How to complete this task: Search the data for the string "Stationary" and copy each line in which it appears.

Records for the task:
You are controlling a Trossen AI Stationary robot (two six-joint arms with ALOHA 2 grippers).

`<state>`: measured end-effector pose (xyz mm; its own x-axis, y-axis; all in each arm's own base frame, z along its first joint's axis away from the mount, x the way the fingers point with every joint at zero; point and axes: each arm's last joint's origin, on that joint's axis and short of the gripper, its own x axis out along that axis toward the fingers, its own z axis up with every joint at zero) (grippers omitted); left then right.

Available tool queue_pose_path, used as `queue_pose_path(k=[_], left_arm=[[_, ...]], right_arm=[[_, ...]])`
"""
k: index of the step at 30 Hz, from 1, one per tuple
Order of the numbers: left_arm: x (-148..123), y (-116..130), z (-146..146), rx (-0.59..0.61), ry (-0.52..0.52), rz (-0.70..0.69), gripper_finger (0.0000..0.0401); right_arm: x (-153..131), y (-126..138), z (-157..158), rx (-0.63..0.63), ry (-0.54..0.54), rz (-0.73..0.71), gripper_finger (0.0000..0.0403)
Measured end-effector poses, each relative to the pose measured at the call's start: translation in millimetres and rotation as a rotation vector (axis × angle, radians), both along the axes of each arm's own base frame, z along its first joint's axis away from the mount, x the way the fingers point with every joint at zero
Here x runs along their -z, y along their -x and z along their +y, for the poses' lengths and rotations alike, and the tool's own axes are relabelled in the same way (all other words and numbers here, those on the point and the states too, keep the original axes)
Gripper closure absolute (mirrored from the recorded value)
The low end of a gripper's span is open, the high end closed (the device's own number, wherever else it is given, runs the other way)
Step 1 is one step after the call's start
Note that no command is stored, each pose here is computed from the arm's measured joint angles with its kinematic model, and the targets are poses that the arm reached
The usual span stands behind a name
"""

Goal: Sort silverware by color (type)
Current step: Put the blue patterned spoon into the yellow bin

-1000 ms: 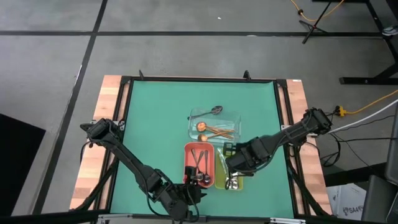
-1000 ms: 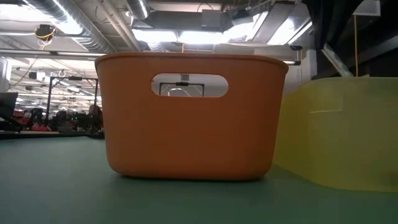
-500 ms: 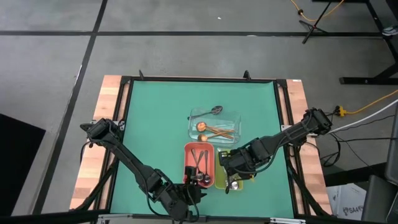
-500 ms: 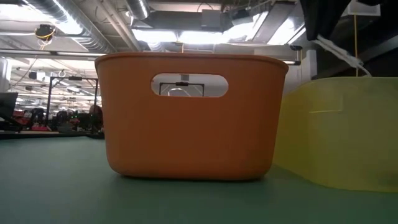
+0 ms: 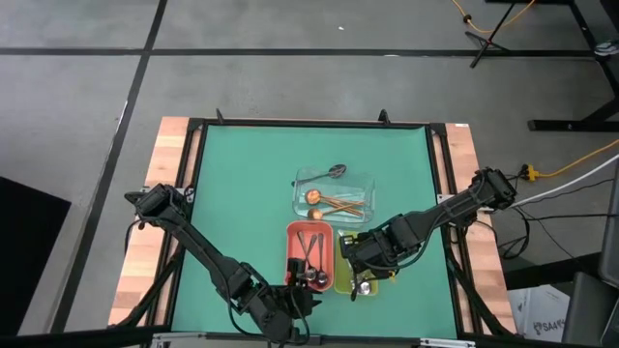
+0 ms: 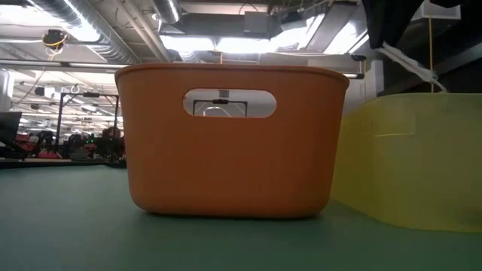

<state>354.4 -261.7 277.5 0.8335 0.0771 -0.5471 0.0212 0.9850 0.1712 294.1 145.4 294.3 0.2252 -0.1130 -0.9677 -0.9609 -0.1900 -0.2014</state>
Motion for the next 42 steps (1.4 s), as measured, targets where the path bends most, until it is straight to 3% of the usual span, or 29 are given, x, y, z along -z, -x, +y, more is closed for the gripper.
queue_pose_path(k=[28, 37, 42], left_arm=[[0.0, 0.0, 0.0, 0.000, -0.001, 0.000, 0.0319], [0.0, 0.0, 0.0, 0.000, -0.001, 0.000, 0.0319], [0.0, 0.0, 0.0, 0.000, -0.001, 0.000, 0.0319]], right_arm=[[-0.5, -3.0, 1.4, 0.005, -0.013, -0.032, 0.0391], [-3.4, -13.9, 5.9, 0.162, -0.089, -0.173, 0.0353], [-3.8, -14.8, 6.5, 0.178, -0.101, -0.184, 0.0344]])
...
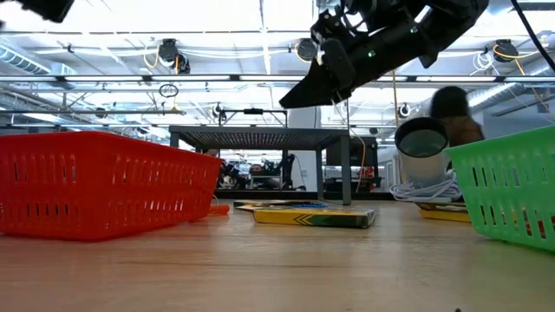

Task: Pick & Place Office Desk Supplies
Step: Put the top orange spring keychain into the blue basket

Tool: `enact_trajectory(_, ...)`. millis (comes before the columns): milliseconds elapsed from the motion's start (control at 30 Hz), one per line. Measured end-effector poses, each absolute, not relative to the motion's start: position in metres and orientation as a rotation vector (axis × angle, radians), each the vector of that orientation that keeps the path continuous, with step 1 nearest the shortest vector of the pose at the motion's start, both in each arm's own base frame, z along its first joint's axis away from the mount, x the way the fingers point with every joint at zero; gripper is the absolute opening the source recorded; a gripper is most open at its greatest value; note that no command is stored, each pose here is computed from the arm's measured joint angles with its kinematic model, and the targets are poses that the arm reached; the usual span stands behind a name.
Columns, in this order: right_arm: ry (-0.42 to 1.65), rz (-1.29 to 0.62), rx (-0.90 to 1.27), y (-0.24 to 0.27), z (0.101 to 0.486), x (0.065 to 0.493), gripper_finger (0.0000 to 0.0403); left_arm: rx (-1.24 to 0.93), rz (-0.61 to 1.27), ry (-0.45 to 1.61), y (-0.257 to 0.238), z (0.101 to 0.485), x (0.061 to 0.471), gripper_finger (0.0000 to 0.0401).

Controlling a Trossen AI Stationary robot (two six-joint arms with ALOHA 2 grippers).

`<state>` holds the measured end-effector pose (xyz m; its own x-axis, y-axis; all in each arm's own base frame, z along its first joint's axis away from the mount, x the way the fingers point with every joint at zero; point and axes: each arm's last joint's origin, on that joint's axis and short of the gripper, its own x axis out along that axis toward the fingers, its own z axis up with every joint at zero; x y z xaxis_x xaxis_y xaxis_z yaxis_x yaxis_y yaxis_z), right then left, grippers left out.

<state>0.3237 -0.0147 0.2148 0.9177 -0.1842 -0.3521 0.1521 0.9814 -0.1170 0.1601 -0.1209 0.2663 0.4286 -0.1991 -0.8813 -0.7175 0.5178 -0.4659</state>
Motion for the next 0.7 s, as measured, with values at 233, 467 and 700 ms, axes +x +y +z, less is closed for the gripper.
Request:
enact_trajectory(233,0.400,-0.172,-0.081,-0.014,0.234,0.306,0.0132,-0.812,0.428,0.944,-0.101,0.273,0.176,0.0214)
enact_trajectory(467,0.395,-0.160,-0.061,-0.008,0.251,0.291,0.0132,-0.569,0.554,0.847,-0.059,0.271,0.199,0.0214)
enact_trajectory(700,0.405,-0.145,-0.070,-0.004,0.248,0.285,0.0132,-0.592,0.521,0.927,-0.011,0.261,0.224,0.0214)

Answer to the problem:
You are controlling a Trossen AI Stationary robot (two six-joint arms with ALOHA 2 grippers).
Controlling a Trossen AI Stationary robot (two six-joint arms with ALOHA 2 grippers).

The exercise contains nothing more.